The United States today is more than 50% socialist in terms of the fraction of our resources that are controlled by the govern ment. Fortunately, socialism is so inefficient that it does not control 50% of our lives.... The really fascinating thing is that our private sector has been so effective, so efficient, that it has been able to produce a standard of life that is the envy of the rest of the world on the basis of less than half the resources available to all of us.

As far as I have ever been able to tell, Friedman's "grand argument" has always basically amounted to sheltered, fanatical free-market boosterism.

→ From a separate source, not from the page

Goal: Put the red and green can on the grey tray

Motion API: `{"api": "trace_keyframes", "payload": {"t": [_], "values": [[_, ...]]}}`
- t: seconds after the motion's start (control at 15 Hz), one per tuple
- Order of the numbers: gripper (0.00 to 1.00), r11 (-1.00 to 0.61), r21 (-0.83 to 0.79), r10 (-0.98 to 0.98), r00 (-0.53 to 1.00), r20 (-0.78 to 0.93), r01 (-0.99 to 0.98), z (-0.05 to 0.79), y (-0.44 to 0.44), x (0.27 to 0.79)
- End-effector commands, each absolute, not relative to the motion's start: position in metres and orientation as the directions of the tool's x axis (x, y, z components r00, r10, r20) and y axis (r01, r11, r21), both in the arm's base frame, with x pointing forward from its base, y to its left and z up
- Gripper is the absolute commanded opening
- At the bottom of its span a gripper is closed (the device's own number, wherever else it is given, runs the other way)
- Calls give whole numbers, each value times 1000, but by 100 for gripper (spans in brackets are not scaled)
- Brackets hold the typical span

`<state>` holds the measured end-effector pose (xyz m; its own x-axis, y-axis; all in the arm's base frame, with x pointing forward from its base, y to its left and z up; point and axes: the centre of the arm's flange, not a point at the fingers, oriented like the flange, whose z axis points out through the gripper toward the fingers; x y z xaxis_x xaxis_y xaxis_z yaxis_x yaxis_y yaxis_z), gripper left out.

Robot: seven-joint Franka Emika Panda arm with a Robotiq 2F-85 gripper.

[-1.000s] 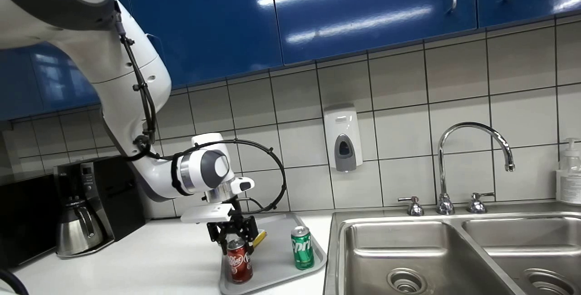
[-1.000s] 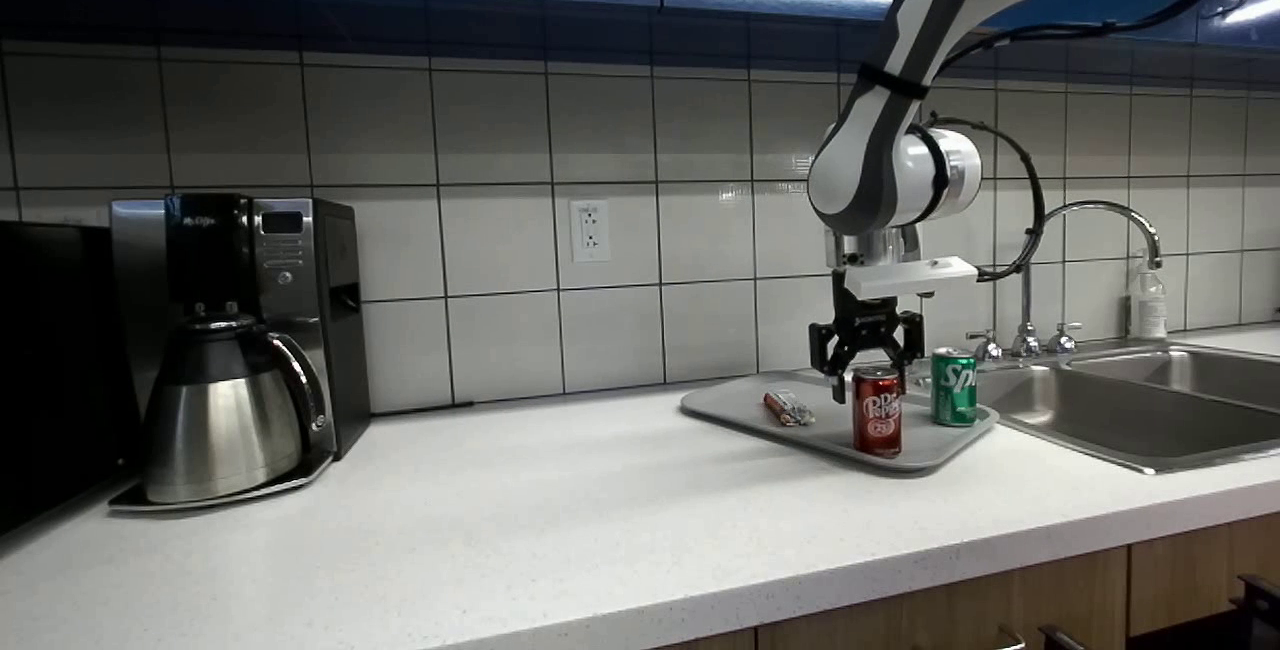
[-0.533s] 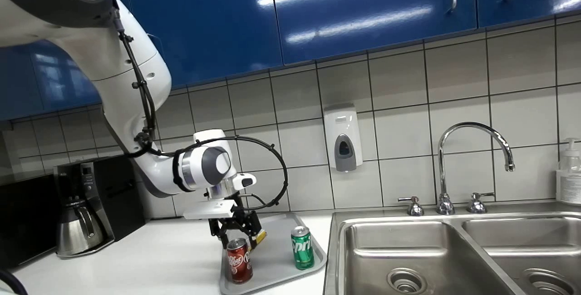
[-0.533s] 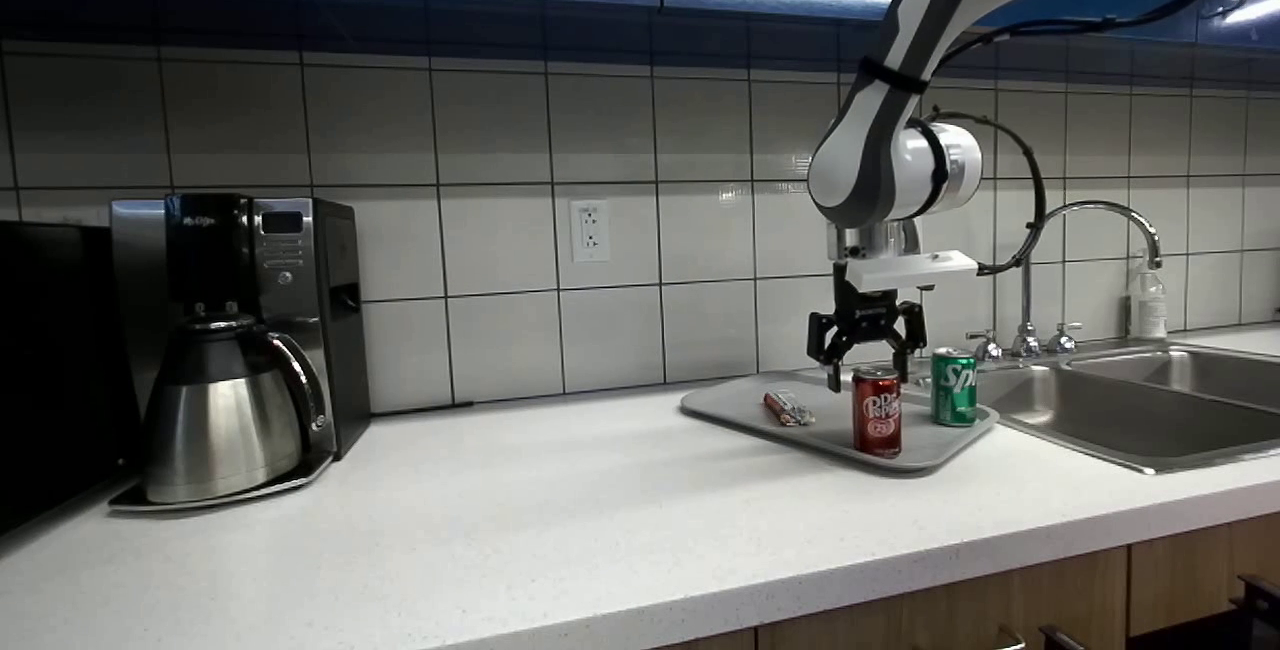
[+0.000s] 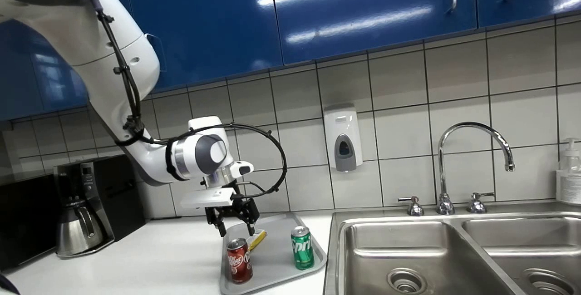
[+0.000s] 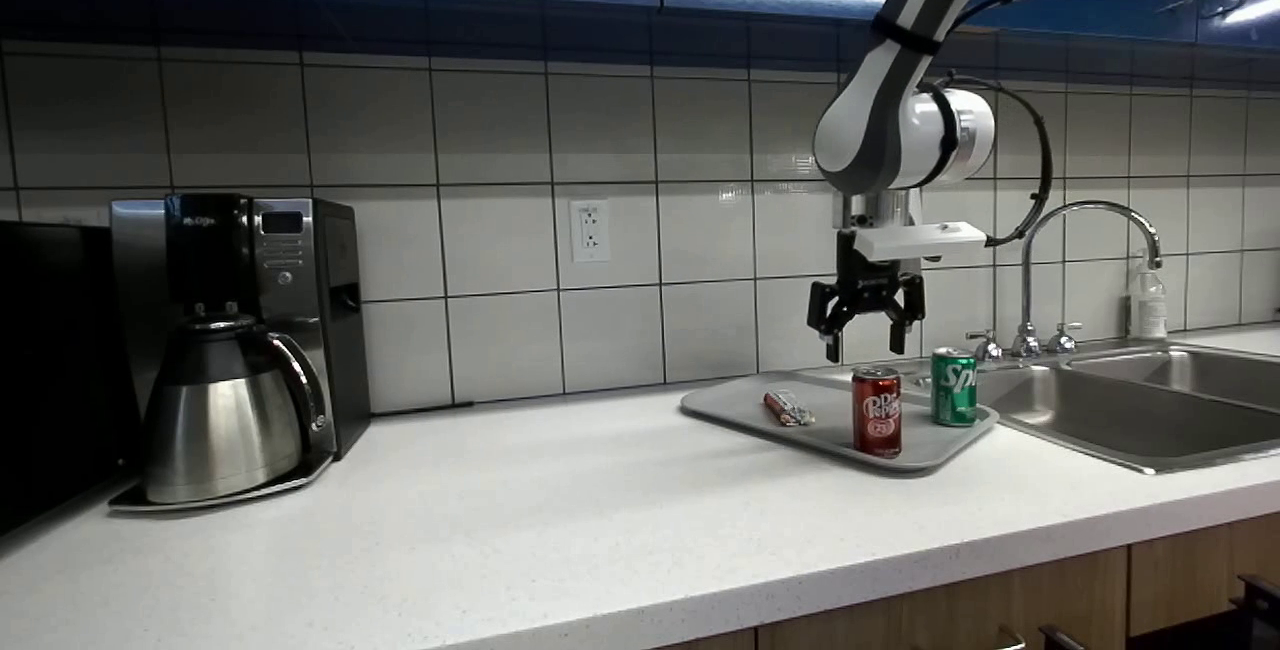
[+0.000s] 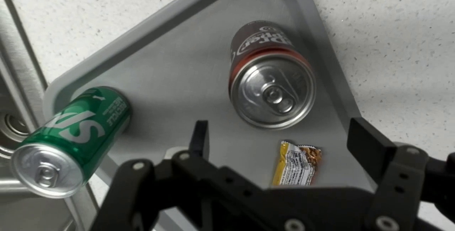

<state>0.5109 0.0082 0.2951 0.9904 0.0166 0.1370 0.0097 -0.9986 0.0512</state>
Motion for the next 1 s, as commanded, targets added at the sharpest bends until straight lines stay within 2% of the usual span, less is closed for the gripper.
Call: {"api": "trace_keyframes", "payload": {"t": [0.0, 0.87, 0.93], "values": [[100, -998, 42, 50, 986, 157, 44, 325, 7, 475], [100, -996, 57, 83, 981, 175, 74, 375, 24, 352], [100, -997, 60, 67, 983, 172, 58, 353, 19, 389]]}}
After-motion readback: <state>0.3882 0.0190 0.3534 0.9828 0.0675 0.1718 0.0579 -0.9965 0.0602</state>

If all it takes to have a grand argument is to equate some kind of ideological principle directly to vaguely-defined terms like "freedom," then we can all have equally grand arguments, I suspect. And ponies. Speaking personally, I get better grand arguments out of cereal boxes.

But perhaps what has annoyed me most was the post which started it all, DeLong's glowing recommendation of a hit-piece on University of Chicago employees who had the temerity to object to the formation of a Milton Friedman Institute. It's a chunk of writing that, I kid you not, relies on deriding the term "global south" and accusing the writers of attending "fashionable lefty cocktail parties in Venezuela"--in other words, why do these filthy commies hate freedom? And then it tries to claim that China (!) is a fine example of Friedman's free market principles at work.

It's increasingly clear that the quality of my feedreader will be dramatically improved by removing Brad DeLong, and adding in his place Daniel Davies at Crooked Timber, who writes:

China has done very well out of managed opening of its markets and out of introducing capitalism into its domestic economy, but it hasn't followed anything like the kind of policy agenda that's described by neoliberalism, and it's still a very unfree society in political terms. [...] If Cochrane [the original author] is representative of the University of Chicago economics faculty (he says that he's speaking purely for himself, but he seems to have gathered widespread endorsement), and we're to take seriously the idea that the recent history of China is something that the proposed Milton Friedman Institute will be endorsing, analyzing, etc, then that's quite a radical reassessment of the fundamental political basis of Chicago libertarianism.

... I've no idea why so many people are calling it a 'fantastic polemic' -- you could click randomly on a list of right wing blogs and have at least a 50% chance of finding a better cliche-ridden philippic against those terrible left-wing academicessess. I suspect it's the Milton Friedman Reality Distortion Field Generator, the same strange psychophysical device that makes people believe that Friedman was a principled opponent of the PATRIOT Act and never really knew what Pinochet was planning when he recommended that trade union rights should be removed. The MFRDFG is powered by fifty per cent fear of being redbaited and fifty per cent disdain for dirty fucking hippies, and I'd regard it as a harmless intellectual defence mechanism if it didn't generate industrial pollution in the form of toxic criticisms of JK Galbraith and/or Paul Sweezy.

Indeed. I worry about the school of economic thought that insists on opening markets at the expense of anything and everything else. It seems to me like the kind of thing that can come only from an ivory tower--and reminds us that ivory is a bone often forcibly harvested from its former owners.

July 15, 2008

Moon Festival

From The Methods of Nonviolent Action by Gene Sharp, quoting from Edmund Stevens (1967):

...each morning an entire platoon of Chinese soldiers would march out on the ice and lowering their trousers train their buttocks towards the Soviet side, the ultimate in Chinese insults. This exercise continued until one morning just as the Chinese assumed their positions the Russians set up large portraits of Mao facing in their direction. The Chinese hastily covered themselves and retired in confusion. There were no repetitions.
Sharp includes this under discussion of nonviolent method #30: rude gestures.